Last year, Nova Scotia's Bat Conservation Web Page received 20,000 hits, leading to 1,000 reports of new and historic bat locations across the province.
“Every bat sighting now is really important,” said provincial biologist Mark Elderkin.
He said the devastating fungus known as white-nose syndrome has killed 95 per cent of bats from major caves on mainland Nova Scotia. The fungus causes the bats to wake early from hibernation. They can die from dehydration, starvation and exposure.
The bats’ rapid decline resulted in the province's three species of bats — little brown bats, northern long-eared bats and tri-coloured bats — being added to Nova Scotia’s list of protected species.

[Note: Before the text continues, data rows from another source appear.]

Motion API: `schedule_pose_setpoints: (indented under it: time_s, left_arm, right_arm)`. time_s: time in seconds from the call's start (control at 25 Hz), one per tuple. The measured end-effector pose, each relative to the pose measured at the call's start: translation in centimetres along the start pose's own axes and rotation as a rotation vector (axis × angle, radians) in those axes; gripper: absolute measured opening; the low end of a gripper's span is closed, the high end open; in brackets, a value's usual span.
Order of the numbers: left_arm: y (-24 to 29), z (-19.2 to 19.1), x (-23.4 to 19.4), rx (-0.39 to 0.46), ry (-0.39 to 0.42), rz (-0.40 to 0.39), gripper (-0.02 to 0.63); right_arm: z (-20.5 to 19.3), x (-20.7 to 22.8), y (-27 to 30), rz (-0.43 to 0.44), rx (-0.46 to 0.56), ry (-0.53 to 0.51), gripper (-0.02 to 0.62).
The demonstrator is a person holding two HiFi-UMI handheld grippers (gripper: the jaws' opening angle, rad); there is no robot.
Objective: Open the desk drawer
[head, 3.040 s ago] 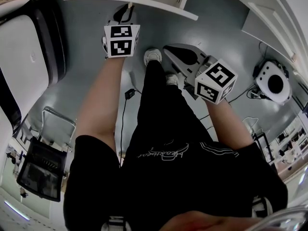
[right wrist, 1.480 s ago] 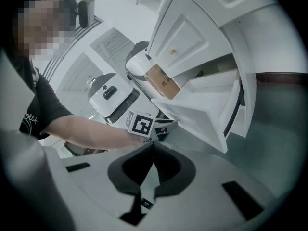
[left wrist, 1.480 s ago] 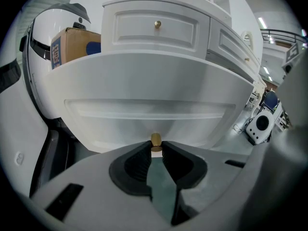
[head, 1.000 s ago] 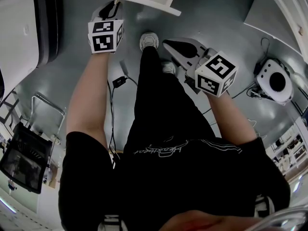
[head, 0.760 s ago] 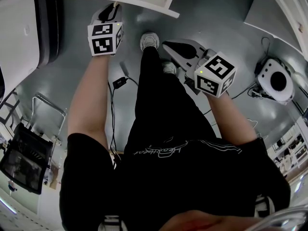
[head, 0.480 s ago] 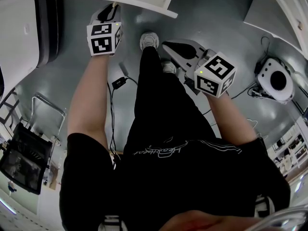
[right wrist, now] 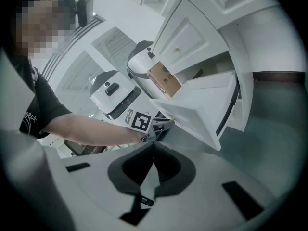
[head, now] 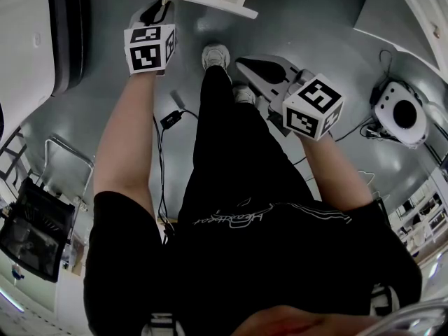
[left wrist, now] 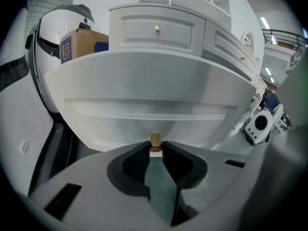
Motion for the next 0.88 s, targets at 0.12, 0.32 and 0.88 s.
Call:
schedule_pose_setpoints:
  time_s: [0.12, 0.32, 0.88]
  left_arm:
    - [-0.1, 0.4, 0.0, -0.008, -0.042, -0.024, 0.085]
    - [-1.2, 0.9, 1.2, -0.024, -0.027, -0.075, 0.226]
    - [-21.7, 6.6, 15.2, 0.112, -0.024, -0.470, 0.245]
  right_arm:
    - [0.3, -0.2, -0.3, -0.002, 0.001, -0.008, 0.005]
    - [1.4, -1.2, -1.3, 0.002, 0.008, -0.026, 0.005]
    - [9.5, -7.2, -10.8, 0.011, 0.081, -0.132, 0.005]
Point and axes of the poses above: the fingertips, and each gripper's own axes: y forward along the fingers, x to its right, z out of its top, the point moved 6 cm from there along -y, backward along the fingers, and after that the axes turned 12 degrees about -y, right-handed, at the moved point
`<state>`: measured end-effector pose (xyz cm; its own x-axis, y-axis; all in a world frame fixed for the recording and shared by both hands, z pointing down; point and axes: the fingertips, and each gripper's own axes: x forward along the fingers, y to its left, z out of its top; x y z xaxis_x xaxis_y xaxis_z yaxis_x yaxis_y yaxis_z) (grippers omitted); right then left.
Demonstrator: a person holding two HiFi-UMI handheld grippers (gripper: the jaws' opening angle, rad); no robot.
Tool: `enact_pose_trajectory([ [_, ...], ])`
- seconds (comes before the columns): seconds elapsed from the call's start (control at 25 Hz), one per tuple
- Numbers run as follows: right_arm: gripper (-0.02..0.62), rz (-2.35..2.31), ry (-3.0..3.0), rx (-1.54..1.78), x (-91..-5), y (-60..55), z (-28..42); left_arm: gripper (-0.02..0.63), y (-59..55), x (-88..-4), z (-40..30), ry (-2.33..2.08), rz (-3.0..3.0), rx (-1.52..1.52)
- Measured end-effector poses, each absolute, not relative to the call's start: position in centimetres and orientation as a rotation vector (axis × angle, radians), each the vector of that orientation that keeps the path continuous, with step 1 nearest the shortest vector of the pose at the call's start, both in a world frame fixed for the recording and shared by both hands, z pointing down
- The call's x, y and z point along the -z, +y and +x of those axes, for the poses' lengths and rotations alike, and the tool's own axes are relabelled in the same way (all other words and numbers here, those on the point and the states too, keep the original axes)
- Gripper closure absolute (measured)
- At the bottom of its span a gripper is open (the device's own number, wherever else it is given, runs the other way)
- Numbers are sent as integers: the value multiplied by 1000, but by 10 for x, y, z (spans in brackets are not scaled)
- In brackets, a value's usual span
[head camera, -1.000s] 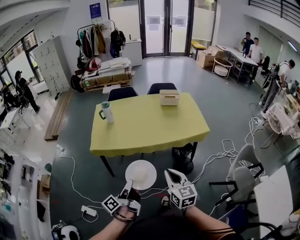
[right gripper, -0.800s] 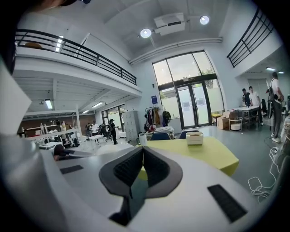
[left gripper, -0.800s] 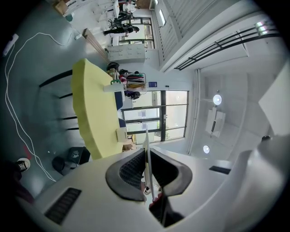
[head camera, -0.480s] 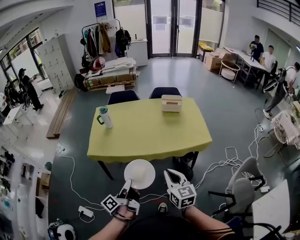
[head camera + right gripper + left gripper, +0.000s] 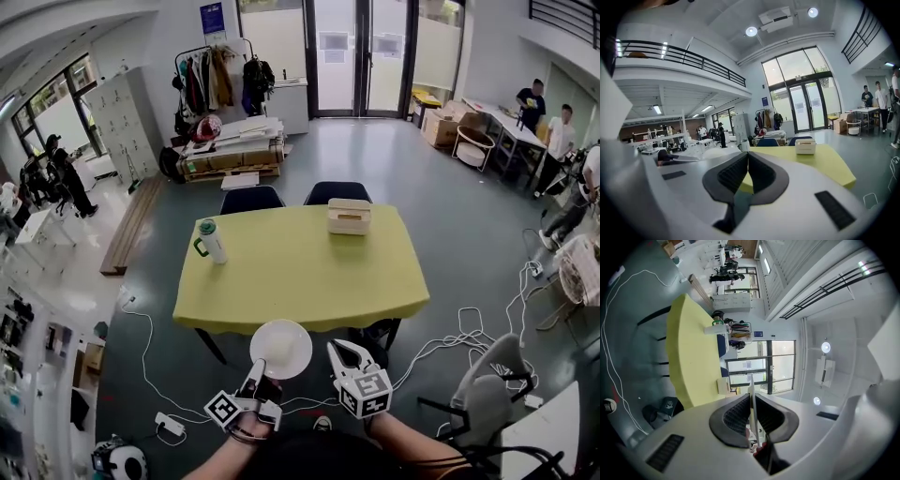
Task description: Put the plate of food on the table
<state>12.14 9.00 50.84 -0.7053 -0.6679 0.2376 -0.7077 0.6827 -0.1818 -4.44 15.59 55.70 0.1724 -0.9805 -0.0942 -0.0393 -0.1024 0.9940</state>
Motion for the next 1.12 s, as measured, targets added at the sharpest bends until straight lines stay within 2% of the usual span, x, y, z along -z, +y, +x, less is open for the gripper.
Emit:
enact_pose_trajectory([
  [0.68,583,1119,-2748,-420,-516,-4,100,577,71,-572,-66,-1102,1377,1110],
  [1.12,583,1157,-2713,-412,-516,-122,36,577,-55,-568,-134,-1062,1384,1098],
])
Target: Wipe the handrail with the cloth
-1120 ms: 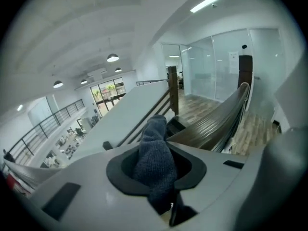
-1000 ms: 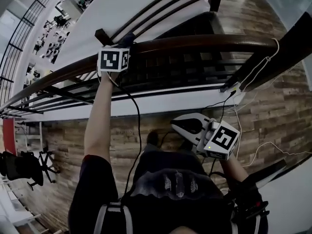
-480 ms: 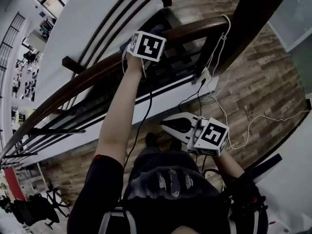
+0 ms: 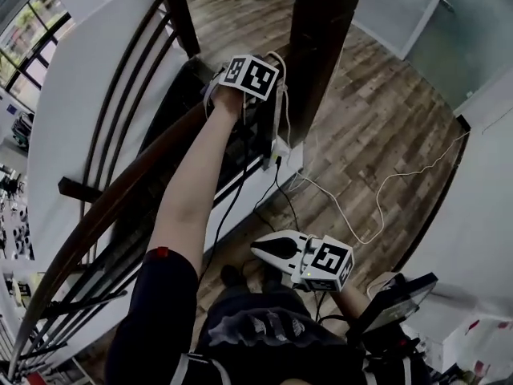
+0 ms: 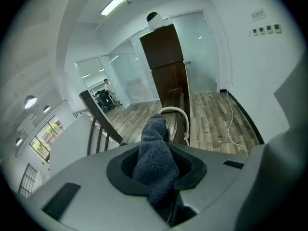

However, the federal government has so far ignored the findings of the Committee on the Status of Endangered Wildlife in Canada that advised Ottawa as recently as last week to add bats to the endangered species list.
Still hope for bats
The volume of public sightings last were a nice surprise for biologists like Elderkin.
Last year’s sightings indicate Cape Breton populations may have been spared from white-nose syndrome — so far — for reasons as yet unknown.
It appears small colonies on the mainland have also survived, making public input even more important.
“There are still bats across the landscape over the mainland and all over Cape Breton, and that I think was totally counterintuitive to what a lot of us believed was actually the case in the aftermath of the collapse I've just described,” said Elderkin.
He said public sightings provide valuable information on how many bats still survive and where they may be — key information in the recovery of an at-risk species.
The federal government will be asked to develop a conservation plan for bats this fall.
After a winter shutdown — the bat sighting website will be reactivated on May 15.